Some experts tend to keep mum about their experience, their ‘secrets of the trade,’ and not reveal any information that may give an edge to their ‘competition,’ as if there’s something to be won with that. And some, of course, are fine with imparting information, but at a fee, and charge for everything; I teach photography, so yes, I do follow this concept to an extent, but I also give advice freely, and there are more than a couple of posts here that contain useful tidbits, despite the accompanying dross. And with some topics, I’m generous in sharing the experience that I’ve gained over the years, allowing others to benefit from the trials and lessons that have been hard-won in the field.

For instance, when you discover a treefrog in, say, a newly-constructed greenhouse, and already know that they’re notoriously bad about finding their way out the same way they got in – like an open roof vent – and you scoop it up to take it someplace safer, you should know that, no matter how inviting and appropriate the location you try to introduce them to, treefrogs tend to act much like teenagers, and will reject your proposal solely because you’re proposing it to them. As such, they will leap away from the inviting branch directly under their nose and land, oh, someplace not nearly as inviting, safe, or hospitable.

the author with a Copes grey treefrog Hyla chrysoscelis where it landed in his shirt pocket, by The Girlfriend
Usually, they won’t be so cooperative as to remain there while someone goes and gets their smutphone, but on occasion, you may get lucky. In very rare circumstances, you may even be able to do some point-of-view closeups while the frog resolutely remains in place, still out in full sunlight as the temperature rises rapidly. I wouldn’t count on it necessarily, but it’s been known to happen.

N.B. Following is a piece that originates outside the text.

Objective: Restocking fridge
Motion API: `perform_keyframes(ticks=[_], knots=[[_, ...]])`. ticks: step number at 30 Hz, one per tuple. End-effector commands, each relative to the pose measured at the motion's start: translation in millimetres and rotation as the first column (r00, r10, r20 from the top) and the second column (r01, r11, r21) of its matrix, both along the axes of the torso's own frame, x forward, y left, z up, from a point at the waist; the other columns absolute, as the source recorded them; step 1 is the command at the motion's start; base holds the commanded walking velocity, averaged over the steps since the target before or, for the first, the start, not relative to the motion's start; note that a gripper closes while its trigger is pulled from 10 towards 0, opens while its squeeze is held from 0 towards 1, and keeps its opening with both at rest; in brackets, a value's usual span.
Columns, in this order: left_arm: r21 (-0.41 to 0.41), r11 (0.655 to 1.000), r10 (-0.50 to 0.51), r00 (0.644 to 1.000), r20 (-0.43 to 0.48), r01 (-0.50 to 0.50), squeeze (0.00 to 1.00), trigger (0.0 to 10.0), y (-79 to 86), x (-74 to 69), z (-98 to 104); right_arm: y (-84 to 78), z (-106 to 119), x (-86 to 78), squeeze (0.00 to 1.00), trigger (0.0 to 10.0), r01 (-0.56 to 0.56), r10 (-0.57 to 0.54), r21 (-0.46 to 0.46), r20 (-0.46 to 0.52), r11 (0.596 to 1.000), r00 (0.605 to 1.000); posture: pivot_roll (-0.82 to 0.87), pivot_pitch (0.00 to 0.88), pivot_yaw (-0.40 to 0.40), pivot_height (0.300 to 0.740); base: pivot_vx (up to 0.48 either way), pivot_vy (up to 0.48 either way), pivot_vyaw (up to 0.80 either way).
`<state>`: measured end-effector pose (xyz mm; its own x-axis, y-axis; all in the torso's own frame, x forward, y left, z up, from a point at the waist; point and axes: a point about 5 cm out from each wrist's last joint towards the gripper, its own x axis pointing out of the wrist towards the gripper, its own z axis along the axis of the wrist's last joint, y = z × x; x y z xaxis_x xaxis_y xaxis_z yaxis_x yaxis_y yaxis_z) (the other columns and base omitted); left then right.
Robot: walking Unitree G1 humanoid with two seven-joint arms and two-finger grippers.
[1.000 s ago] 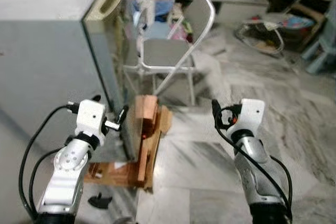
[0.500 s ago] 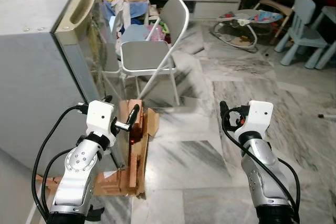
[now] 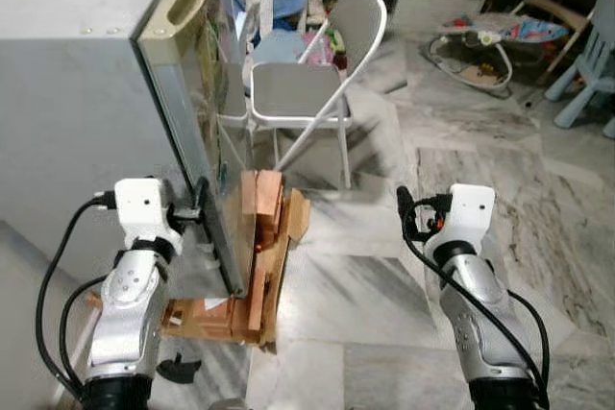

Copes grey treefrog Hyla chrysoscelis still in author's shirt pocket
It’s almost unprecedented that, on trying again, you can convince a treefrog to accept your initial proposal and clamber onto a spot boasting plenty of shade and hidey-holes, safely out of the way, and not require a comical chase into even more inhospitable territory as you mutter irritably about only trying to help, which treefrogs, again, believe not in the slightest.

Copes grey treefrog Hyla chrysoscelis betraying its true nature by remaining in an ideal location
Should this remarkable event occur, however, there’s no way in hell that you’ll get a decent frame of them afterward. Treefrogs are far too stubborn to let something like that happen.